Les parfums que les anciens employaient venaient généralement de l’Arabie et des contrées orientales. L’usage en était universel et on en employait pour toutes choses. Les Pères de l’Église se sont élevés avec une grande énergie contre cette parfumerie qu’ils signalent comme un agent de corruption. Les sévères réprimandes qu’ils adressent à la société de leur temps sont pleines de renseignements curieux. Il existe de nos jours une infinité de parfums dont la nature et les noms diffèrent : végétal, minéral, royal ; celui qu’on extrait de la cire, celui que donne un arbrisseau d’Égypte. Parmi ces parfums les plus estimés sont celui de Chypre et le nard. Viennent ensuite les essences de lys et de rose, et mille autres dont les femmes se servent, soit en pâte, soit secs, soit liquides ; elles s’arrosent et s’inondent de ceux-ci ; elles respirent l’odeur de ceux-là. Chaque jour on en invente de nouveaux, afin de satisfaire et rassasier cet insatiable désir qu’elles ont de paraître belles. Elles en arrosent leurs vêtements, leurs meubles, leurs lits ; elles les brûlent dans l’intérieur de leurs appartements. Il n’est point enfin jusqu’aux vases destinés aux plus vils besoins qu’elles ne forcent à en répandre les plus voluptueuses odeurs.

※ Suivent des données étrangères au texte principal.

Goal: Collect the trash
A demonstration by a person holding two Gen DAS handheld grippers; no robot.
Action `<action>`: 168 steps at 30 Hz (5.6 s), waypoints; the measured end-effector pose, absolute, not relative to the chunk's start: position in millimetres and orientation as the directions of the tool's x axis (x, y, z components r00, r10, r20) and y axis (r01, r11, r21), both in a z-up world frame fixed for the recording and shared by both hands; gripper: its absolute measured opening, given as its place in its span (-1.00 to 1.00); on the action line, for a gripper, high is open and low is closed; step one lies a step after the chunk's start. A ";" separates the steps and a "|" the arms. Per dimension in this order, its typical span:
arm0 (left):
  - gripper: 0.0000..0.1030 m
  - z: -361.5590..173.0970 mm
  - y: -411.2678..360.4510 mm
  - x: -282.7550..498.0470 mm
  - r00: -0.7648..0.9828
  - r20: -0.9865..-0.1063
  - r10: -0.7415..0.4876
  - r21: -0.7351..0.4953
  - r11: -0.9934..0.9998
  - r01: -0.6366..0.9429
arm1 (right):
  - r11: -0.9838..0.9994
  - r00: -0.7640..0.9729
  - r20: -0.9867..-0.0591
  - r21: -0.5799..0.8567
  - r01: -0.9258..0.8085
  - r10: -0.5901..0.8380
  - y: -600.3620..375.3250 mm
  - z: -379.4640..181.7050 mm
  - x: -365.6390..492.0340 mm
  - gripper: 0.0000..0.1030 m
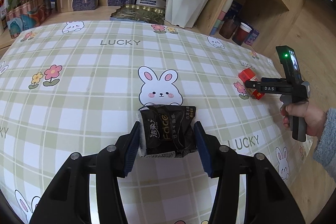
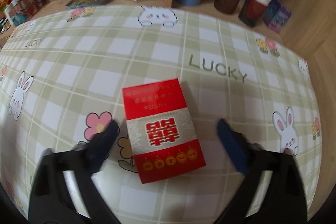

Il n’est pas de moyens de tromper qu’elles n’imaginent et ne mettent en usage. Celles qui sont petites attachent et cousent sous leur chaussure d’épaisses semelles de liège ; celles qui sont grandes ont, au contraire, des semelles extrêmement légères et amincies, et quand elles sortent, elles ont grand soin de tenir leur tête abaissée autour de leur taille. Leurs hanches et leurs cuisses sont-elles plates et sans grâce, elles épaississent leurs vêtements par des pièces rapportées sur les parties de leur corps qui leur semblent défectueuses, afin que ceux qui viennent les visiter s’extasient sur l’élégance de leur forme et de leur tournure. Leur sein est-il flasque et tombant comme celui des nourrices que les poètes comiques introduisent sur le théâtre, elles ont des machines pour le relever ; est-il trop plat et trop enfoncé, elles se donnent, pour le faire avancer, une torture perpétuelle. Si leurs sourcils sont blonds, elles les noircissent avec de la suie ; s’ils sont noirs, elles les blanchissent avec du blanc de céruse ; enfin, s’ils sont trop blancs, une mixtion faite exprès efface et détruit cette blancheur. Ont-elles quelque partie du corps ou la peau soit plus blanche et plus fine, c’est celle-là qu’elles ont soin de montrer. Leurs dents sont-elles belles et bien rangées, elles rient sans cesse pour qu’on admire la beauté de leur bouche. Gaies ou tristes, il n’importe, il faut qu’elles rient tout le jour, et afin de n’y point manquer, elles placent entre leurs lèvres une petite branche de myrte qui les tient toujours entr’ouvertes. (Saint Clément d’Alexandrie.)

 

LE FARD ET LA POMMADE. — L’Égypte est le pays de l’antiquité qui a le plus aimé le fart et la pommade. C’est du moins ce qu’il est permis de supposer d’après la quantité énorme de petits ustensiles de toilette qu’on a trouvés dans les tombeaux de l’Égypte. La poudre d’antimoine dont on se servait pour noircir les paupières était fort employée. Le musée de Boulaq renferme un curieux flacon de poudre d’antimoine dont la forme est celle d’un épervier mitré ; la mitre sert de bouchon. Il y en a un autre qui présente la figure monstrueuse du dieu Bès, et la coiffure du dieu sert de goulot. Ce dieu Bès, dont le culte paraît originaire d’Asie, apparaît le plus souvent comme une divinité présidant à la danse, à la musique et aux plaisirs. C’est à ce titre qu’on le voit si souvent figurer sur les petits objets à l’usage des femmes, tels que fioles à parfums, manches de miroir, etc.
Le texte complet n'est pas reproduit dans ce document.